Just as professors, critics and authors who would seem to have a vested interest in the recognition of Canadian literature resisted the idea, English professors, critics and authors in Quebec, typically repudiated the notion of an Anglo-Québécois literature.  Jason Camelot is a professor of English at Montreal's Concordia University and the co-editor of a collection of essays entitled Language Acts: Anglo Quebec Poetry, 1976 to the 21st Century.   In his introduction to a special issue of the journal Canadian Poetry on Anglo Quebec,  Camelot agrees with Marcotte that “there is no such thing as Anglo-Quebec literature in the sense that there is now Can Lit and la littérature québécoise."  More surprising still, Linda Leith, author, editor and impresario, who has done more for and about English literature in Quebec than anyone, has avoided the expression Anglo-Québécois to describe her work and interests.

Thinking inside the box 

 I know we are all supposed to admire people who "think outside the box" but, really, I wish there were more people (like me) who could think inside the box.  I may not agree with Professor Marcotte, but I understand his logic.  For Marcotte, Québécois literature is by definition French.  Québécois literature in English, for Marcotte, would be the equivalent of a married bachelor.

The term "Québécois" only became the politically correct designation of a citizen of the province of Quebec in the late 60s and throughout the 70s.  Earlier, "Québécois" was understood to mean a resident of Quebec City. With "French Canadian" now signalling Francophones outside Quebec, inside my symmetrically-inclined, Canadian box, Anglo Québécois seemed all the more legitimate as a designation for Anglophones living inside Quebec.
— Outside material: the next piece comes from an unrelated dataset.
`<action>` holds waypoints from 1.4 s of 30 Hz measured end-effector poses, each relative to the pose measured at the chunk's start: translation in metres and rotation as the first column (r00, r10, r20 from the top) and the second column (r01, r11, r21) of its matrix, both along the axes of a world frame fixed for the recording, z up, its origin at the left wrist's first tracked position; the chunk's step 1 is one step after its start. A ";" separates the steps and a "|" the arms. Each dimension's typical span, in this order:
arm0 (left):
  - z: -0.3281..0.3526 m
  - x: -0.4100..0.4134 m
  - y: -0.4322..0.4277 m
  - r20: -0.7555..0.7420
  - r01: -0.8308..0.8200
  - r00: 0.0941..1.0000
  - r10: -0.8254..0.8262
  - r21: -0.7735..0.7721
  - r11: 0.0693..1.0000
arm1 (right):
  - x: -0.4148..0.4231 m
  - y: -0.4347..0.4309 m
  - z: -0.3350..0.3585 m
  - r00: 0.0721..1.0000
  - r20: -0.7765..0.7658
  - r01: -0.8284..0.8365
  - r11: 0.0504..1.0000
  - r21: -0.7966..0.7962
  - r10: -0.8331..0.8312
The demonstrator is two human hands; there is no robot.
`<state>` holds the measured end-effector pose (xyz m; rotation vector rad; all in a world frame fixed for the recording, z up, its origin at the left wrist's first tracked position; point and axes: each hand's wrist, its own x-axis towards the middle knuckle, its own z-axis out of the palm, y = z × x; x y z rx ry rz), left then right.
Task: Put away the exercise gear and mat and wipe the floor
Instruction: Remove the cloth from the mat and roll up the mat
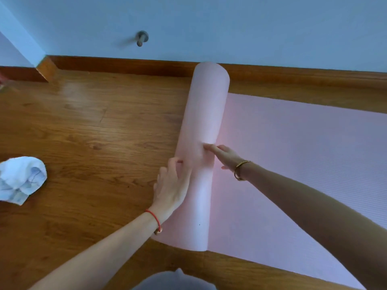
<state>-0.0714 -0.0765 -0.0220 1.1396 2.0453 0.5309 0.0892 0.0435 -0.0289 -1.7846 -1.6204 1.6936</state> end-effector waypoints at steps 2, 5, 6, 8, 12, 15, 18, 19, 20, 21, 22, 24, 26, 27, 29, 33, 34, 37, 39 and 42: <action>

The difference between a wine glass and a glass of wine

I must confess that when I began writing this post, a discouragingly long time ago, it was with exactly the opposite intention of what I have written here.  I intended to maintain my obsessive conviction that "grammatical mistake" should be "a mistake in grammar," and "comparative literature" should be "studies of literature in a comparative context." Any composition manual will tell you that placing an adjective in front of a noun is more succinct and elegant than following a noun with an awkward clause or phrase.  Additionally, an adjective in front of a noun has the potential of becoming the next big thing:  "post modernism" versus the more informative "modernism after 1965," "oral literature"  (a contradiction in terms since "literature" means what is written) versus "written representations of orality," and "block chain" versus "a chain of blocks"--this latter phrase at least gives an inkling of how this technology works.  Nothing whets the appetite of an academic more than the possibility of coining the next big thing, the next viral catchphrase.
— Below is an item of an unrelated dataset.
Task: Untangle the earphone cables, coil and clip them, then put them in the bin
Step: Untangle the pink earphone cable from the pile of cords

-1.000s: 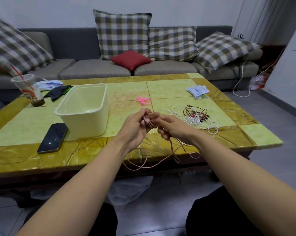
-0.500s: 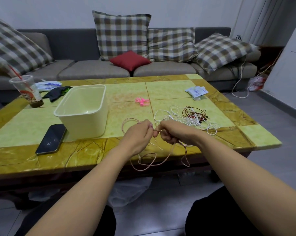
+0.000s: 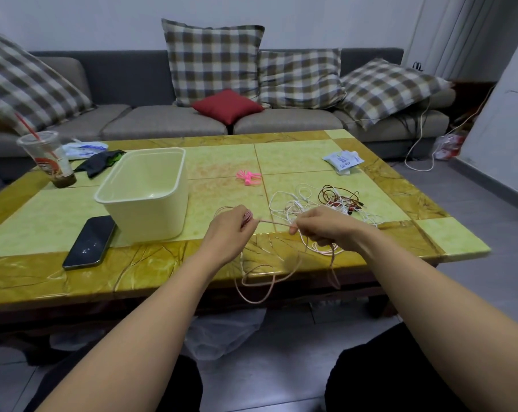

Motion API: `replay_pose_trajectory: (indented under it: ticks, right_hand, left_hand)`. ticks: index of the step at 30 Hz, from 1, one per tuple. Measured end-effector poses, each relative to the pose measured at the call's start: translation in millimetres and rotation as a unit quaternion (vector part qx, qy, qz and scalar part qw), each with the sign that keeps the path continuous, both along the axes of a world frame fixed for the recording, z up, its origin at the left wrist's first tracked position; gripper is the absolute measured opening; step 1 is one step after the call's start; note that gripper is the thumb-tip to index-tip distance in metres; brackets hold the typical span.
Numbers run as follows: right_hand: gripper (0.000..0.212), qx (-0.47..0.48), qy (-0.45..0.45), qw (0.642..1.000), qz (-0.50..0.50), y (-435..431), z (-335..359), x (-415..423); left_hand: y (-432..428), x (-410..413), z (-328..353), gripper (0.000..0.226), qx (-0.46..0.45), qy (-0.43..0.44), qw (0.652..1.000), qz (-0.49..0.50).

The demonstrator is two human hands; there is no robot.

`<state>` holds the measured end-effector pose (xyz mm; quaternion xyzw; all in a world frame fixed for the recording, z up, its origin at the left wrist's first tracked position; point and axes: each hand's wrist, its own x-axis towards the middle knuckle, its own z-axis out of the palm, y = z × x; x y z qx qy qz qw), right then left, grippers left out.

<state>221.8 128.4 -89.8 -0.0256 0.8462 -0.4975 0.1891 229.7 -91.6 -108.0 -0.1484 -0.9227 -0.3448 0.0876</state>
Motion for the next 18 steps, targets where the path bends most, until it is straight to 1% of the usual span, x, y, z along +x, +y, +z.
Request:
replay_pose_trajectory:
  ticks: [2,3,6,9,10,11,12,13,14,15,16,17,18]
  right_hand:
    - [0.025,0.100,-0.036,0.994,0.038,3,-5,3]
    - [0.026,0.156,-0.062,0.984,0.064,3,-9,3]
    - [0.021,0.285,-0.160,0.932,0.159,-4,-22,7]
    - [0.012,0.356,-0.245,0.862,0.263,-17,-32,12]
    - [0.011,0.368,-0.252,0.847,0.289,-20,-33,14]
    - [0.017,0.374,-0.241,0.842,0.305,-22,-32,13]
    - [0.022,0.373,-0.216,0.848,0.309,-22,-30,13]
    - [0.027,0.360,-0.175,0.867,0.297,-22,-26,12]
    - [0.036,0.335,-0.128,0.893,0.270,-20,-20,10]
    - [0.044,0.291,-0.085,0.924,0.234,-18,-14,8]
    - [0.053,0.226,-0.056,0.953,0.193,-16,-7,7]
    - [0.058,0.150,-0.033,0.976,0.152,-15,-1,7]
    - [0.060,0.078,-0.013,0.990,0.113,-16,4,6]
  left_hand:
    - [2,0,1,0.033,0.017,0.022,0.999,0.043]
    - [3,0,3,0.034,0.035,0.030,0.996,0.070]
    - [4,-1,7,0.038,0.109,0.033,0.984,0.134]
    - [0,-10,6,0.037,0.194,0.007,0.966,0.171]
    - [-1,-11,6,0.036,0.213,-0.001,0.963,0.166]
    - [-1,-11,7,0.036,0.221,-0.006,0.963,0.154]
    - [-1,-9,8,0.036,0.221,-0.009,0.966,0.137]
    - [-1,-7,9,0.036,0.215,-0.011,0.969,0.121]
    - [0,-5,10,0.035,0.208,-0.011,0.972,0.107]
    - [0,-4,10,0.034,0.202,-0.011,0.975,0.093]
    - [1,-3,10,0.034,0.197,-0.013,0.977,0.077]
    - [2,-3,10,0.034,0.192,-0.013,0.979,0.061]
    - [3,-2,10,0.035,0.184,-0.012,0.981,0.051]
Clearly, many of the phrases we accept are, to use one of my favourite academic expressions, "sites of debate." The problem I see is when we accept without debate. I still wonder why, when the Americas comprise two continents and 35 countries, the adjective "American" is typically, exclusively applied to the USA.  I spent four years studying the works of George Bernard Shaw, Oscar Wilde, W.B. Yeats, Samuel Beckett, and James Joyce as "English" literature, barely noticing that these authors were all Irish. Politics matters.

I recognize that the appellation  "Canadian literature" means something more than and different from "literature in Canada," or "literature about Canada," or "literature by Canadians."  But I also see that when all these things have been happening for some time, the political decision to use the adjective this way makes sense, even if we might pause and stumble over exactly what the adjective "Canadian" might mean in this case.